In the listing below, print exactly the lines from the first through the one that contains "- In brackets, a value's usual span".

——————————

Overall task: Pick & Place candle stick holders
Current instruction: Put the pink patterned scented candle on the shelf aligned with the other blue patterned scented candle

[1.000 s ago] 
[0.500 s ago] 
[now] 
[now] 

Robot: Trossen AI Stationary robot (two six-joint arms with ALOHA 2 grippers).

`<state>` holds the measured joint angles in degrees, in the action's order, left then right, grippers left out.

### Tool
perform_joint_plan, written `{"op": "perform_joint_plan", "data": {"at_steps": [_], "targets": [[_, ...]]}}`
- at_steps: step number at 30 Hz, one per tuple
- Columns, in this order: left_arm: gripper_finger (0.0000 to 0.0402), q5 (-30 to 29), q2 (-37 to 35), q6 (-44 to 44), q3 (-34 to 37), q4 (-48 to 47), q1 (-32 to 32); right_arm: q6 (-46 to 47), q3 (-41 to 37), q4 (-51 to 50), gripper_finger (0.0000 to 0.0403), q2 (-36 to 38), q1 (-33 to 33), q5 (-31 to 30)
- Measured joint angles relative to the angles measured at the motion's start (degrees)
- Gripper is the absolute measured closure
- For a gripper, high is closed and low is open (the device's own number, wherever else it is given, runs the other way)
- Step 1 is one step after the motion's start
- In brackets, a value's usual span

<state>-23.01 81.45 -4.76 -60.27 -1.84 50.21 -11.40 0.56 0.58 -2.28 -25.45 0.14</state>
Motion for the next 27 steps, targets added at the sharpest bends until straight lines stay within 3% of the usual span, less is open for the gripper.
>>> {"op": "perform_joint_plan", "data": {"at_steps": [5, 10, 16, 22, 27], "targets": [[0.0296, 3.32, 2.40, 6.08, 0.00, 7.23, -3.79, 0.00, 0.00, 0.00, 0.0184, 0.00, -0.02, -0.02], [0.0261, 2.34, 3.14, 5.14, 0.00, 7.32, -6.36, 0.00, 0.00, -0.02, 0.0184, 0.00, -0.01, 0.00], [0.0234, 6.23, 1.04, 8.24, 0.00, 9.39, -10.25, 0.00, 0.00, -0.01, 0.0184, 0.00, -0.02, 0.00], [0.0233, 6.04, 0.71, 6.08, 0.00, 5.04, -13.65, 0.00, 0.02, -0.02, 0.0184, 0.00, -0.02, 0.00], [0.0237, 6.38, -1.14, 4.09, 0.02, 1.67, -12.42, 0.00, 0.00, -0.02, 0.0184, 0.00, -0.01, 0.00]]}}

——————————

§ TASK ANSWER:
Overall task: Pick & Place candle stick holders
Current instruction: Put the pink patterned scented candle on the shelf aligned with the other blue patterned scented candle

[1.000 s ago] 
[0.500 s ago] 
[now] 
[now] 

Robot: Trossen AI Stationary robot (two six-joint arms with ALOHA 2 grippers).

`<state>` holds the measured joint angles in degrees, in the action's order, left then right, grippers left out.

### Tool
perform_joint_plan, written `{"op": "perform_joint_plan", "data": {"at_steps": [_], "targets": [[_, ...]]}}`
- at_steps: step number at 30 Hz, one per tuple
- Columns, in this order: left_arm: gripper_finger (0.0000 to 0.0402), q5 (-30 to 29), q2 (-37 to 35), q6 (-44 to 44), q3 (-34 to 37), q4 (-48 to 47), q1 (-32 to 32); right_arm: q6 (-46 to 47), q3 (-41 to 37), q4 (-51 to 50), gripper_finger (0.0000 to 0.0403), q2 (-36 to 38), q1 (-33 to 33), q5 (-31 to 30)
- Measured joint angles relative to the angles measured at the motion's start (degrees)
- Gripper is the absolute measured closure
- For a gripper, high is closed and low is open (the device's own number, wherever else it is given, runs the other way)
- Step 1 is one step after the motion's start
- In brackets, a value's usual span

There is no more to this exercise.